- [WHAT TO PRODUCE]: In the listing that follows, copy out each line that includes the word "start".

::: THE DATA :::

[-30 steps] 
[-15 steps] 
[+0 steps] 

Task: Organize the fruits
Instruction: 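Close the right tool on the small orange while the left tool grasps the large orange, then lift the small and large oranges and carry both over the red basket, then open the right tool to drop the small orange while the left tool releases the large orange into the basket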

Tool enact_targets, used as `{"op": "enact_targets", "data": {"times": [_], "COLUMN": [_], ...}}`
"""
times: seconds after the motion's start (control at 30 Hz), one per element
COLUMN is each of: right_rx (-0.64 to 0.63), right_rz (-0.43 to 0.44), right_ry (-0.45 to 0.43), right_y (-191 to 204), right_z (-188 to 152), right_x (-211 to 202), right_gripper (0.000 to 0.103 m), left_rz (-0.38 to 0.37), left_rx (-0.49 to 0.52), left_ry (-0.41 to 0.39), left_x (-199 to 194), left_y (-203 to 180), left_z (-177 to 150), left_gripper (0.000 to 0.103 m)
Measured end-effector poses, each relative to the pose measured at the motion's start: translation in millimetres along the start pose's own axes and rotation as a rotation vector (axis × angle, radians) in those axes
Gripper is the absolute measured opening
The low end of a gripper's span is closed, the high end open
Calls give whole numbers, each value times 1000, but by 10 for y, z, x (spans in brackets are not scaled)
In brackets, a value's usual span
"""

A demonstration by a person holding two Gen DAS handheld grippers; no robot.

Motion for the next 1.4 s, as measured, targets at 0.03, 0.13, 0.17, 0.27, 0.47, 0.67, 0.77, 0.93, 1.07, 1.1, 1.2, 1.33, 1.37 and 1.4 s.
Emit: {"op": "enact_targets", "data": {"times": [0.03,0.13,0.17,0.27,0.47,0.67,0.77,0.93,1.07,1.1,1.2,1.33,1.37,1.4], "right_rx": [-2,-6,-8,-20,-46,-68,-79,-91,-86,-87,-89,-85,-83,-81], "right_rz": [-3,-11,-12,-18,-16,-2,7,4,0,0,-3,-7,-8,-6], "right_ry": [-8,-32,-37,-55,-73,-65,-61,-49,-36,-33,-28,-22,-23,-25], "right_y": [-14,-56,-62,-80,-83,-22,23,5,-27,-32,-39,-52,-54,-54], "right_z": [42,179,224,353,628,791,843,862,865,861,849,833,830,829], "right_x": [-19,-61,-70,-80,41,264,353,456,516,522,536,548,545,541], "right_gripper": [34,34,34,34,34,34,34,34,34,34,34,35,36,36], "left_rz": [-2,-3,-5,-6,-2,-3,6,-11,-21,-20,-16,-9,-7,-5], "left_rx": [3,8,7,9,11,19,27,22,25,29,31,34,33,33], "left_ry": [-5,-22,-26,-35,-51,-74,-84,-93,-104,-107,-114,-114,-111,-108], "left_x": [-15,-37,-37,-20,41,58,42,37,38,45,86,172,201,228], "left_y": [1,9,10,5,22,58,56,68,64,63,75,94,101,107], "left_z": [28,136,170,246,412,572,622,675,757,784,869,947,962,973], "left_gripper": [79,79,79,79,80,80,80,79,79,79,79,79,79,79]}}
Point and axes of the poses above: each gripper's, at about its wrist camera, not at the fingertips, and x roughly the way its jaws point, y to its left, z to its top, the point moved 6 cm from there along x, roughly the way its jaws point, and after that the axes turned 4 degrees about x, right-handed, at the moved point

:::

- [EXERCISE SOLUTION]:
times: seconds after the motion's start (control at 30 Hz), one per element
Measured end-effector poses, each relative to the pose measured at the motion's start: translation in millimetres along the start pose's own axes and rotation as a rotation vector (axis × angle, radians) in those axes

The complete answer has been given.